*Exercise instructions*. Note each line in the data below that holds "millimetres", and copy it.

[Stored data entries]
[Start of section]

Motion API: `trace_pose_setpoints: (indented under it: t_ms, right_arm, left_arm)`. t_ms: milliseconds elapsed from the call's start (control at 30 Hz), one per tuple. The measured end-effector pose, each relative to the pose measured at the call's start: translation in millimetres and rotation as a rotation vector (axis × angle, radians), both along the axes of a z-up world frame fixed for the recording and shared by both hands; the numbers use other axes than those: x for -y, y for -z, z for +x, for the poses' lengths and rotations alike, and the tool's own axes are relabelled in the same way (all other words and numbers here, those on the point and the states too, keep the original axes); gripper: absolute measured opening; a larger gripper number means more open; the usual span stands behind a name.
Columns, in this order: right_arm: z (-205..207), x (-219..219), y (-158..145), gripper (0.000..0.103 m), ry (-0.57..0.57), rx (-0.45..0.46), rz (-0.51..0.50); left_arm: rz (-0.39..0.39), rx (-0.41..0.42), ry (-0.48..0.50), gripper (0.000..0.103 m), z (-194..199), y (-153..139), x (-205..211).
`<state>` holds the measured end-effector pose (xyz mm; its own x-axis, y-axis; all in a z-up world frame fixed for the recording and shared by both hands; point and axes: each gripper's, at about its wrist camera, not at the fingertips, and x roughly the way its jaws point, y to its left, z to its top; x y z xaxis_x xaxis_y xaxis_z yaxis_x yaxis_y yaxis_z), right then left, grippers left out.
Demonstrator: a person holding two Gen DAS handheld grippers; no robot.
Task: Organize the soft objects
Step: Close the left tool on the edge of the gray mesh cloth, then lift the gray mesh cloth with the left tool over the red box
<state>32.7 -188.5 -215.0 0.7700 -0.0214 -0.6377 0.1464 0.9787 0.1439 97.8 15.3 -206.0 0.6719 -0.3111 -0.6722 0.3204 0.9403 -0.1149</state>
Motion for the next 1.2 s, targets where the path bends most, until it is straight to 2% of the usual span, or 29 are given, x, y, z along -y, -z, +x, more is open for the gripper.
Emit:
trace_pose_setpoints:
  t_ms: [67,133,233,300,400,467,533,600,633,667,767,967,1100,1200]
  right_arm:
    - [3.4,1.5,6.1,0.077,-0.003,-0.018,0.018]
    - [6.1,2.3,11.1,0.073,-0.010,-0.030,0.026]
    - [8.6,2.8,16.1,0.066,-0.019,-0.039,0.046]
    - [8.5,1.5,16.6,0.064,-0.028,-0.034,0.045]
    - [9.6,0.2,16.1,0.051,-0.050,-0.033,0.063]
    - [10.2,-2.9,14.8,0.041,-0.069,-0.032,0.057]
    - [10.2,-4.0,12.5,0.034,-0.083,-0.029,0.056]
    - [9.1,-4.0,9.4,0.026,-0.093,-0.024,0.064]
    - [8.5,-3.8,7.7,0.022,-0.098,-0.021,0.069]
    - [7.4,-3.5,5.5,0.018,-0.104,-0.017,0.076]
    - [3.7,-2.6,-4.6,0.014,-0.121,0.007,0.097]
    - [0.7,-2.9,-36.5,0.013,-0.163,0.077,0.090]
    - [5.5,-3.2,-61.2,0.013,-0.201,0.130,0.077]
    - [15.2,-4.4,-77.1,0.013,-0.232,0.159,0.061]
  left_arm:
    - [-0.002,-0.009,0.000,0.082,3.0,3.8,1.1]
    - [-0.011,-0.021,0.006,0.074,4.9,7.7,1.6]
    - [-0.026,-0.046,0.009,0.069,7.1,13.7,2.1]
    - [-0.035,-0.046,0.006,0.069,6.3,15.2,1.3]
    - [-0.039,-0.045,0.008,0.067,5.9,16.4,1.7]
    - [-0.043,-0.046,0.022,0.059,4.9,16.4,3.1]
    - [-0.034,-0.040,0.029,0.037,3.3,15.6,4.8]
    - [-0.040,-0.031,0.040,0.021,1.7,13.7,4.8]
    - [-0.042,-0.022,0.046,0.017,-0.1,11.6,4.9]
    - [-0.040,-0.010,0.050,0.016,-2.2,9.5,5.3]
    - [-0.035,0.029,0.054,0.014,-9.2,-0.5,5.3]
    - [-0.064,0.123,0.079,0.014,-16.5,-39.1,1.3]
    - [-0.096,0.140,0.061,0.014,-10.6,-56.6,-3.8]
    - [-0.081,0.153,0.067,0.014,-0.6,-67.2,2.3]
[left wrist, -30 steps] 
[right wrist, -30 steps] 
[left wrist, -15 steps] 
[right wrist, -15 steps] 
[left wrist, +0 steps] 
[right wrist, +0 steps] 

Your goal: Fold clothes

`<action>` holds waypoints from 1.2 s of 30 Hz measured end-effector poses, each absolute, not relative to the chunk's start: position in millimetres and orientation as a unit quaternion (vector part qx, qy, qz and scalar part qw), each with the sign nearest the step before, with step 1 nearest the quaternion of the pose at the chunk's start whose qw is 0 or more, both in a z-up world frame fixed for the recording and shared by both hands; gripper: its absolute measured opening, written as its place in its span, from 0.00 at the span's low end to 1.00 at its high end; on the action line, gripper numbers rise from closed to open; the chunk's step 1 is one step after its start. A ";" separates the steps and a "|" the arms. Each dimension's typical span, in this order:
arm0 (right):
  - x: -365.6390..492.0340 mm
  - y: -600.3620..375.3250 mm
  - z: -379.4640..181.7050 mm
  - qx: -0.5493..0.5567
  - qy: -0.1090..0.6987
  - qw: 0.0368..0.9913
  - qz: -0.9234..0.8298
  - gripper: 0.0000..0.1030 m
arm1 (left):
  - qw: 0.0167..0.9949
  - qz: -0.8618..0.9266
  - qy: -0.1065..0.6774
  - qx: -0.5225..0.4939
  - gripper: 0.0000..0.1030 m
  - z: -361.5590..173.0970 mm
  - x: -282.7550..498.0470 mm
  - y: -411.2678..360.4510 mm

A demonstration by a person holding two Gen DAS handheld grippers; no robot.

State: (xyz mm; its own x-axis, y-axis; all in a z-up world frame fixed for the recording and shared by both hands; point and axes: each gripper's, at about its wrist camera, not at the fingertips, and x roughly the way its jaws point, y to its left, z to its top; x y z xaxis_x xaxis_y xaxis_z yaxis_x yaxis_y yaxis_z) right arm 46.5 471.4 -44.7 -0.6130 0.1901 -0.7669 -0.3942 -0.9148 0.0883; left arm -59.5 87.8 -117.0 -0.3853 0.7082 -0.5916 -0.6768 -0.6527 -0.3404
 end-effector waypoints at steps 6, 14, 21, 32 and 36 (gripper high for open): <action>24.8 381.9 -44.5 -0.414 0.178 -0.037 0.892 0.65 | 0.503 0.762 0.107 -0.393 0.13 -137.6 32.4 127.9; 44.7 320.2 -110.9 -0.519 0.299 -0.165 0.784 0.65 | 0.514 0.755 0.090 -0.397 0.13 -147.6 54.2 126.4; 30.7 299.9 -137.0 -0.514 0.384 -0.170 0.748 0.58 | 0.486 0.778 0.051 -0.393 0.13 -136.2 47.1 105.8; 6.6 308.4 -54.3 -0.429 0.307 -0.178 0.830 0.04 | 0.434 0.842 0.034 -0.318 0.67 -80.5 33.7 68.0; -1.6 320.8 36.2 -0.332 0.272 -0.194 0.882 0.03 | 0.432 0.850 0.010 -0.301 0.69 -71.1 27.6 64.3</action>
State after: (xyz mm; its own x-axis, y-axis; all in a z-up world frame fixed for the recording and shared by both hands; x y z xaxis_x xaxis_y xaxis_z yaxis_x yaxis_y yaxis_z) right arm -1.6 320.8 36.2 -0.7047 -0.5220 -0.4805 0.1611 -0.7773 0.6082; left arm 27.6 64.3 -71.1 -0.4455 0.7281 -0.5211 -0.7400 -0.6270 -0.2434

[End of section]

*Answer section*.
Motion API: `trace_pose_setpoints: (indented under it: t_ms, right_arm, left_arm)`. t_ms: milliseconds elapsed from the call's start (control at 30 Hz), one per tuple. The measured end-effector pose, each relative to the pose measured at the call's start: translation in millimetres and rotation as a rotation vector (axis × angle, radians), both along the axes of a z-up world frame fixed for the recording and shared by both hands; the numbers use other axes than those: x for -y, y for -z, z for +x, for the poses' lengths and rotations alike, and the tool's own axes are relabelled in the same way (all other words and numbers here, those on the point and the states too, keep the original axes); gripper: absolute measured opening; a larger gripper number means more open; the usual span stands behind a name.
`<action>` holds waypoints from 1.2 s of 30 Hz measured end-effector poses, each absolute, not relative to the chunk's start: position in millimetres and orientation as a unit quaternion (vector part qx, qy, qz and scalar part qw), each with the sign nearest the step before, with step 1 nearest the quaternion of the pose at the chunk's start whose qw is 0 or more, both in a z-up world frame fixed for the recording and shared by both hands; gripper: its absolute measured opening, written as its place in its span, from 0.00 at the span's low end to 1.00 at its high end; on the action line, gripper numbers rise from closed to open; the chunk's step 1 is one step after its start. A ";" separates the steps and a "|" the arms. Each dimension's typical span, in this order:

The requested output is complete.